Let me take you back, on a journey to the mid-seventies when I wasn’t more than six years old. We lived in Edinburgh, Scotland, where Abu was completing his P.HD but summer would be spent in Lahore, in Wahdat Colony to be exact, where my Dada and Dadi lived. Those were the days of joint families, so my Dada and Dadi lived in a house with my younger taya and his family. In summer, we’d be a family of 12, at least. We never were just 12 though. Summer meant holidays across the country, so there were visitors, countless wanderers of all shapes and sizes, who’d be welcomed with charpoys on the roof and standing fans that would start and stop as WAPDA so desired. It was all very basic, and yet it was all so pure.
The most memorable parts of those days were the meals and then the torrential rains that visited as frequently and as loudly as the noisy relatives.
The days used to be as hot as hell. It would be so hot that you could see steam rising from the unfinished brick courtyard when water was sprinkled to cool the angry earth down. There were no ACs in Dada’s house so all kinds of thermal experiments were done to make the unbearably hot days a little tolerable.
Meat was a luxury that was allowed, but not too often. But those meals, those finger-licking vegetarian meals, were more memorable than any feast today. Dadi used to make besni rotis, constructed from scratch with ground channa daal. The dough was knead with onions and anar danas and hari mirchis and then made into dry rotis that would then be smothered in desi, white makhan. Accompanied by just a chutney, these rotis would be churned out by the dozen, like newspapers in a printing press, and it would be a meal fit for a king. Topped off by jugs of frothy namkeen lassi and mangoes chilling on a bed of ice, the feast would eventually nudge everyone into a state of inertia. I don’t remember anyone working too hard back then, though they must be working for those rotis and mangoes to keep coming.

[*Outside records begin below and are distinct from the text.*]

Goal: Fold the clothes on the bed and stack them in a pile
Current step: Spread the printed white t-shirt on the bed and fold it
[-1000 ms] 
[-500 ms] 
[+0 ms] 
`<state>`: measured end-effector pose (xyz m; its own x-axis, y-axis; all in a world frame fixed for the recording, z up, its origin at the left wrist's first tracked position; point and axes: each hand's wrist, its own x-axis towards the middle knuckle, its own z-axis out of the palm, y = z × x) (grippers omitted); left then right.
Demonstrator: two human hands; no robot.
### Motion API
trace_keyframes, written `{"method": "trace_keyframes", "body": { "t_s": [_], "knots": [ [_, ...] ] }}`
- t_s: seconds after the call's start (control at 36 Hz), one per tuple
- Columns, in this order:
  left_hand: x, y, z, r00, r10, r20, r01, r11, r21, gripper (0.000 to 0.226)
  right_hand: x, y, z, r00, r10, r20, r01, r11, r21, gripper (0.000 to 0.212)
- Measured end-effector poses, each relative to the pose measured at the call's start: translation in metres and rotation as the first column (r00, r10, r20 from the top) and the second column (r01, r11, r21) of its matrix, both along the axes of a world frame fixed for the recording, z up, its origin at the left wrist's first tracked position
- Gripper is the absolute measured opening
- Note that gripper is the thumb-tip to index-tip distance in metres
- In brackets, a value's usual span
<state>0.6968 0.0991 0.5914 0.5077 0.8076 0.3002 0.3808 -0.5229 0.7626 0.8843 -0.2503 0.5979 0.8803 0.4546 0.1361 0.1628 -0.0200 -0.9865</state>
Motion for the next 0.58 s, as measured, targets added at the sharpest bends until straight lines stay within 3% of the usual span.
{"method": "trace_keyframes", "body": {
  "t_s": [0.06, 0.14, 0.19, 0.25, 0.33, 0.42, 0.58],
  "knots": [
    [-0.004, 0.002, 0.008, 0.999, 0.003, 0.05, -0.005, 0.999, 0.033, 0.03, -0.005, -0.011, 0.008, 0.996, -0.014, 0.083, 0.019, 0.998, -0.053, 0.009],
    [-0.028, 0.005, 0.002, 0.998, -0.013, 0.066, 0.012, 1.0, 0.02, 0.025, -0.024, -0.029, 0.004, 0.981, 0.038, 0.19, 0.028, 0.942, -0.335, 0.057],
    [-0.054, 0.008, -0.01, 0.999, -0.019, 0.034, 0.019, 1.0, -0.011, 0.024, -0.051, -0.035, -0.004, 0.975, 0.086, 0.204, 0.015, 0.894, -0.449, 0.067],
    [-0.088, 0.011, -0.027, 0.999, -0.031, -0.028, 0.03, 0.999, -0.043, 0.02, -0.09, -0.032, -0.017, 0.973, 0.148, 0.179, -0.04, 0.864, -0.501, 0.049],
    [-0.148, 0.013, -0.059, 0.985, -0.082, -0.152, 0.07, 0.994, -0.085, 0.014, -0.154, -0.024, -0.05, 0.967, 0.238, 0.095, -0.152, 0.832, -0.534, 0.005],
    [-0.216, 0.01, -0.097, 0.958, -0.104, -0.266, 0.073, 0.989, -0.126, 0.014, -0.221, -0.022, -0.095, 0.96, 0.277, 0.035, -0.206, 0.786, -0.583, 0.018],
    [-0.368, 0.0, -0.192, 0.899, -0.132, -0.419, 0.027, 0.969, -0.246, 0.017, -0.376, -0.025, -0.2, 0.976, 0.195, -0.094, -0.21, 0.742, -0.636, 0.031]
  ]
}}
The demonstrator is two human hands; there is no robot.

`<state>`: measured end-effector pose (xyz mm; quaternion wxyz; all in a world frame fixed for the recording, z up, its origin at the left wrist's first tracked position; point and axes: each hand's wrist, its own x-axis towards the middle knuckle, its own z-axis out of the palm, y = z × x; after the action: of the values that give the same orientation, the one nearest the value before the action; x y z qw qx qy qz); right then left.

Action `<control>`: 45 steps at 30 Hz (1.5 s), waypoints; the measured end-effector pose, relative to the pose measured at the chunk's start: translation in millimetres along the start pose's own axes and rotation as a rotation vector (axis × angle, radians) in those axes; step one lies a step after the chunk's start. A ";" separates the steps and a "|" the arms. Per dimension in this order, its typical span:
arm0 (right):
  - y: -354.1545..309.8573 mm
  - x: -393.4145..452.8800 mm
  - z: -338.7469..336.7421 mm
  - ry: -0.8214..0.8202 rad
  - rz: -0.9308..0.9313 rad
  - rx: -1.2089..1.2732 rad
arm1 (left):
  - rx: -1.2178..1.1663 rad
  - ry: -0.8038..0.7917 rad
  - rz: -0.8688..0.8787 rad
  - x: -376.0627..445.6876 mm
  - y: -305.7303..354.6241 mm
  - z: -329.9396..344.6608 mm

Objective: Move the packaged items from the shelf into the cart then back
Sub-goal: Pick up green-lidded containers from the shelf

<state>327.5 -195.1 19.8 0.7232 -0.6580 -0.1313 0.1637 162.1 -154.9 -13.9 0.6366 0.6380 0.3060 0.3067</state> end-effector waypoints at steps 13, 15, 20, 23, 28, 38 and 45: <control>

Those hot summer afternoons, serenaded by the friendly neighborhood koel, were incomplete without naps. The central living room in the house had one desert cooler, a contraption lined with straw and an uncomplicated mechanism that turned the fan inside it, into a mist fan. One of the boys would go and water the straw on the outside of the cooler, and then fill it to its capacity inside, and once the powerful fan was turned on, it would draw in cool air. That air was like wine, if cool air could intoxicate, because it drew everyone in its spell.
The family emerged when it was tea time, for chai in the verandah, under the summer sky and setting sun and rumbling clouds that would bring rain at night…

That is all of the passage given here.